TASK GOAL:
Report only the number of lines that contain the string "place" in the records below.

Recorded data:
====
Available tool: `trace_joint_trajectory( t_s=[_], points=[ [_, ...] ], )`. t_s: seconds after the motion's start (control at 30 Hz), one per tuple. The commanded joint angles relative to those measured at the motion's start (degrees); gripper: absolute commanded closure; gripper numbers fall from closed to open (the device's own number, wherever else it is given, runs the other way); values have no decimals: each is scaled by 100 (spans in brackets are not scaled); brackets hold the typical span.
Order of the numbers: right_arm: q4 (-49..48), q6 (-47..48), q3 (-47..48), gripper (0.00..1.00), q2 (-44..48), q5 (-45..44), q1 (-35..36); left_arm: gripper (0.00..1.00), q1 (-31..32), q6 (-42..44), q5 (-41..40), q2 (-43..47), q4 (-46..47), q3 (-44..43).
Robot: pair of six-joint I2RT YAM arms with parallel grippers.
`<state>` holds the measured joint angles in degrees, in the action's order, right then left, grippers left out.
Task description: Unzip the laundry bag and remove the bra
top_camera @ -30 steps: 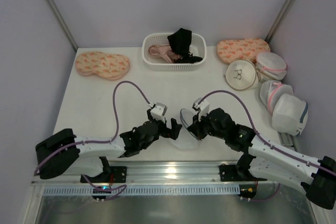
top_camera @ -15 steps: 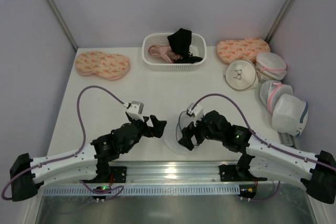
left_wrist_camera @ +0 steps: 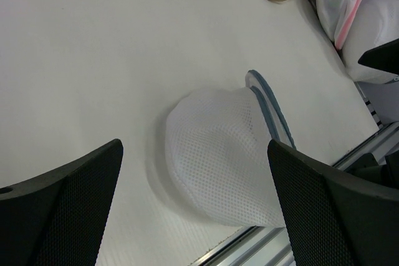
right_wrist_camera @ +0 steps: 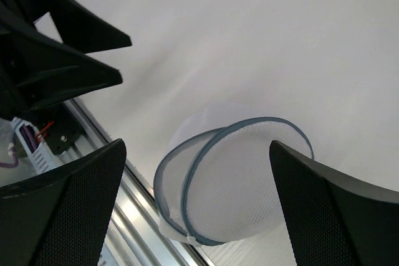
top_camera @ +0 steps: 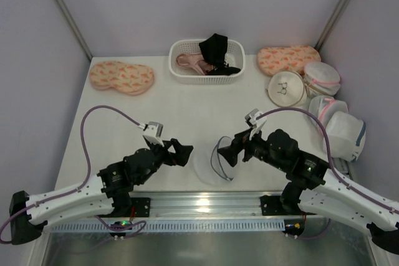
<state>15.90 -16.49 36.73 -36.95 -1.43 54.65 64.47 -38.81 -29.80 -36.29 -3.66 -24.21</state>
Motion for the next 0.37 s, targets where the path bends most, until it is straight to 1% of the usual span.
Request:
trace_joint_trajectory(
  t_s=[0.0,0.07,0.1,0.2,0.33],
  points=[
    [334,-442,238,1,178,-1252,19,0,-4,-57,229,131,-179,-234],
    [413,-583,238,1,328,-1717,28,1,-4,-13,395,114,-205,-269],
    [431,-627,238,0,468,-1825,28,0,-13,5,605,88,-214,-286],
    [440,-706,220,1,767,-2036,19,1,-4,75,1079,-62,-170,-400],
    [527,-759,255,1,952,-2037,28,1,-4,93,1547,-238,93,-471]
  ],
)
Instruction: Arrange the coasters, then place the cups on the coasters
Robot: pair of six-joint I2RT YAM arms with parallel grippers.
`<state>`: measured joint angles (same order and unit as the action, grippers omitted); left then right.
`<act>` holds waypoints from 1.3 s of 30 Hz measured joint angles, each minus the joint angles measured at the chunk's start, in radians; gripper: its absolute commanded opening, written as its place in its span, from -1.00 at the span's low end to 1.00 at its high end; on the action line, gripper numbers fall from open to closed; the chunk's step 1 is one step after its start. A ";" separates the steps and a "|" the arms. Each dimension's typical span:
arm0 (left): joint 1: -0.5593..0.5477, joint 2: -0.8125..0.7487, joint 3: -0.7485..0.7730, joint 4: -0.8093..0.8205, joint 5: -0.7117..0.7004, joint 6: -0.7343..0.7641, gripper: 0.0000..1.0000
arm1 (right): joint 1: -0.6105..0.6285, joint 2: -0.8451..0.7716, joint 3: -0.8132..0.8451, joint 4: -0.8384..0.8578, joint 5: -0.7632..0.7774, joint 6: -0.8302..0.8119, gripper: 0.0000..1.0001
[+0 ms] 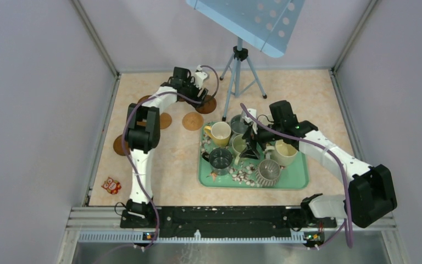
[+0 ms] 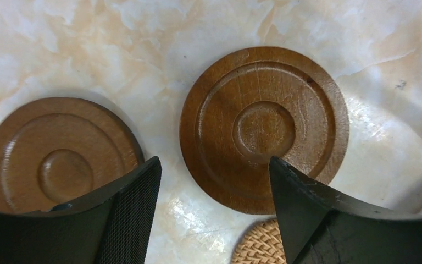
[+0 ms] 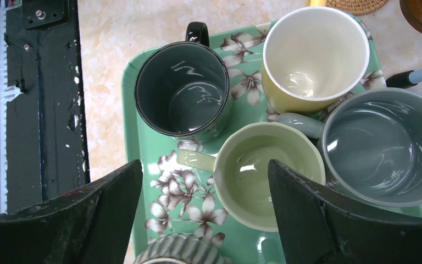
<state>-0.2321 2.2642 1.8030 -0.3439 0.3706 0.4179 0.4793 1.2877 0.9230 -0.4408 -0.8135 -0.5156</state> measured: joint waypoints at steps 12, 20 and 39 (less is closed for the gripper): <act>-0.013 0.048 0.026 -0.012 -0.054 0.000 0.14 | 0.000 0.000 -0.002 0.000 0.001 0.000 0.66; -0.002 -0.069 -0.148 -0.002 -0.090 0.050 0.06 | 0.000 0.000 -0.013 0.003 0.001 -0.002 0.66; 0.201 -0.305 -0.483 -0.016 -0.056 0.137 0.08 | 0.000 -0.001 -0.013 0.003 0.000 -0.006 0.66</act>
<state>-0.0307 1.9594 1.3197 -0.3599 0.3149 0.5545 0.4793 1.2869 0.9096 -0.4374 -0.8139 -0.5213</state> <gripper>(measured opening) 0.536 0.830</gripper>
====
RESPONSE BELOW:
2